The CWH Fort was the prototype that was employed by the National Research Council Test and Development Establishment until it was assigned to 2 Wireless School in 1942. The Museum acquired this aircraft in 1979. The following year, Fleet Aerospace, having just rebuilt the Cornell, volunteered to return the Fort to airworthy status. It is the only example of this type, world-wide, to still fly.

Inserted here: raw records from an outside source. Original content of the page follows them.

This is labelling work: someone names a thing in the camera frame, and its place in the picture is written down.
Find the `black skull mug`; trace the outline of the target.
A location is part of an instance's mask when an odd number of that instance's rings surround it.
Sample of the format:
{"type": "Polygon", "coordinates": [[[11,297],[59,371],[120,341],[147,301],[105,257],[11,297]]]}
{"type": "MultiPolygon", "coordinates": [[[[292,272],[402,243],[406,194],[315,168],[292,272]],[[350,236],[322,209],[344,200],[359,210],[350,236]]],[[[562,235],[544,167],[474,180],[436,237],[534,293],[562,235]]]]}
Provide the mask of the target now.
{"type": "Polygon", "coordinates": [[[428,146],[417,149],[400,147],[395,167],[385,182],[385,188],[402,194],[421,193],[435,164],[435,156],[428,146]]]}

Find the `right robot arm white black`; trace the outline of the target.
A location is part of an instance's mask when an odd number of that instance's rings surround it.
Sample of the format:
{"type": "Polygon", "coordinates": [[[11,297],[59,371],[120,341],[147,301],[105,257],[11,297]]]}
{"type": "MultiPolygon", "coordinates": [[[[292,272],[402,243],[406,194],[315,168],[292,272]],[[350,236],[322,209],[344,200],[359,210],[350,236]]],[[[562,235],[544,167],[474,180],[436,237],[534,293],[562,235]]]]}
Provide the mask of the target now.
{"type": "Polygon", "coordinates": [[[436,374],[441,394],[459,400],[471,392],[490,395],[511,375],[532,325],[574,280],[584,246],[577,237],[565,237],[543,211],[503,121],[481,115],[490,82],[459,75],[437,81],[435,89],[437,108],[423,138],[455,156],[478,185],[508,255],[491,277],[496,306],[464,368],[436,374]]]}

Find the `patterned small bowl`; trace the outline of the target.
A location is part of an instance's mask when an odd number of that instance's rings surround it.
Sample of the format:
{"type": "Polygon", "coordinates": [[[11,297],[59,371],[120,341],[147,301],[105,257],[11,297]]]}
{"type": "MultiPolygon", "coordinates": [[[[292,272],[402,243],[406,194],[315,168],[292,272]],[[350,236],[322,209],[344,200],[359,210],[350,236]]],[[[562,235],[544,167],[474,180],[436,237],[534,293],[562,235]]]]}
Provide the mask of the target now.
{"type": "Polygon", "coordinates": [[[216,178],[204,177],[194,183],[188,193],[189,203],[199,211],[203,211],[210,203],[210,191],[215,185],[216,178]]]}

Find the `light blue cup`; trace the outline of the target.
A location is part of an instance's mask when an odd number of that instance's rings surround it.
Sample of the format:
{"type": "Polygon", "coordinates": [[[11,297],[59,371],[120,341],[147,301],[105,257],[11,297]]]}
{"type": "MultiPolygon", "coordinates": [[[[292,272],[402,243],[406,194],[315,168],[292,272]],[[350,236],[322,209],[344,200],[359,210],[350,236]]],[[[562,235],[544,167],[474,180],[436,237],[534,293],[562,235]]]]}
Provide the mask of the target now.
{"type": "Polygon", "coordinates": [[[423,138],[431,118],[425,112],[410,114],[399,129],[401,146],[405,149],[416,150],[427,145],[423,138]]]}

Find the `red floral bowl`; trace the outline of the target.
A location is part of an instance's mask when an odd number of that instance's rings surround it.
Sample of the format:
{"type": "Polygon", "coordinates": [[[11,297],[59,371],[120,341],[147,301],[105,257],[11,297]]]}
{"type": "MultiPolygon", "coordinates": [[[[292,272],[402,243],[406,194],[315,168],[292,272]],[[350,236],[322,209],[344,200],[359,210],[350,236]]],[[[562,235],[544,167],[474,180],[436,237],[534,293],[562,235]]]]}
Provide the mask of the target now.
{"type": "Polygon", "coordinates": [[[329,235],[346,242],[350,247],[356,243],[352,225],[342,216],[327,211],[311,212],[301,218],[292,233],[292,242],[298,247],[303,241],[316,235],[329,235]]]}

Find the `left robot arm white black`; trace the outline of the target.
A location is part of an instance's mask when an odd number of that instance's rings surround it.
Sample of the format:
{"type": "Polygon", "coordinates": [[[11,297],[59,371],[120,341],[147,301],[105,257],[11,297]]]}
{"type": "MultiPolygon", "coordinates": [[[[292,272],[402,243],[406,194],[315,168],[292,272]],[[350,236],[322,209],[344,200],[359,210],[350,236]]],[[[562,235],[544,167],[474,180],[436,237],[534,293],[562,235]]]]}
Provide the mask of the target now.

Probably the most famous Allied bomber of World War II, the Lancaster had impressive flying characteristics and operational performance. The Lancaster was the RAF's only heavy bomber capable of carrying the 12,000-lb Tallboy and 22,000-lb Grand Slam bombs. The aircraft demonstrated superbly its right to fame with the daring and precise raids on the Ruhr dams in May 1943, and also the sinking of the German battleship Tirpitz in November 1944.
Thousands of Canadian aircrew and other personnel served with the RCAF and RAF's Lancaster squadrons in England; and thousands of Canadians at home worked at Victory Aircraft in Malton (Toronto), Ontario, where they produced over 400 Lancaster Mk X's. In total, more than 7300 Lancasters rolled off the production lines in Britain and Canada. Only two still fly.
The CWH Museum has dedicated its Mynarski Memorial Lancaster to the memory of Pilot Officer Andrew Charles Mynarski, VC, of 419 (Moose) Squadron, 6 (RCAF) Group. Mynarski won 6 Group's only Victoria Cross, the Commonwealth's highest award for gallantry in battle. On the night of 12/13 June 1944, his Lancaster X was shot down by a Luftwafffe night fighter. As the bomber plunged earthwards, Mynarski, his flying clothing afire, tried in vain to free his trapped rear gunner from the jammed rear turret. Miraculously, the gunner lived to relate the story of Mynarski's bravery. Unfortunately, Mynarski died from his severe burns.
The Firefly served as a carrier-borne reconnaissance fighter in both World War II and the Korean War. Fairey Aviation (Britain) Company's original prototype first flew in 1941 and, two years later, the aircraft became operational with the Royal Navy Fleet Air Arm. In total, 1623 Fireflies left the assembly lines. One of the aeroplane's most interesting features is the housing of the pilot and navigator/weapons officer in separate compartments. In addition, the innovative wing flaps, when extended, increased both the wing area and, in turn, their lift. This last feature made the heavy Firefly docile during landings on aircraft carrier decks.
The Royal Canadian Navy employed 65 Fireflies of the Mk AS-5 variety on board its own aircraft carriers between 1946 and 1954. The letters 'AS' stand for anti-submarine, which was the intended primary role of the RCN's Fireflies.
The Museum's Mk 5 was the first aeroplane type acquired for CWH's collection, which explains why the Firefly is pictured on the CWH decals and letterhead. The Camden Air Museum (Australia) provided the Museum with the Firefly, which has been restored in the colours and markings of 825 (RCN) Squadron, which flew Mk 5's from the aircraft carrier HMCS 'Magnificent,' circa 1953.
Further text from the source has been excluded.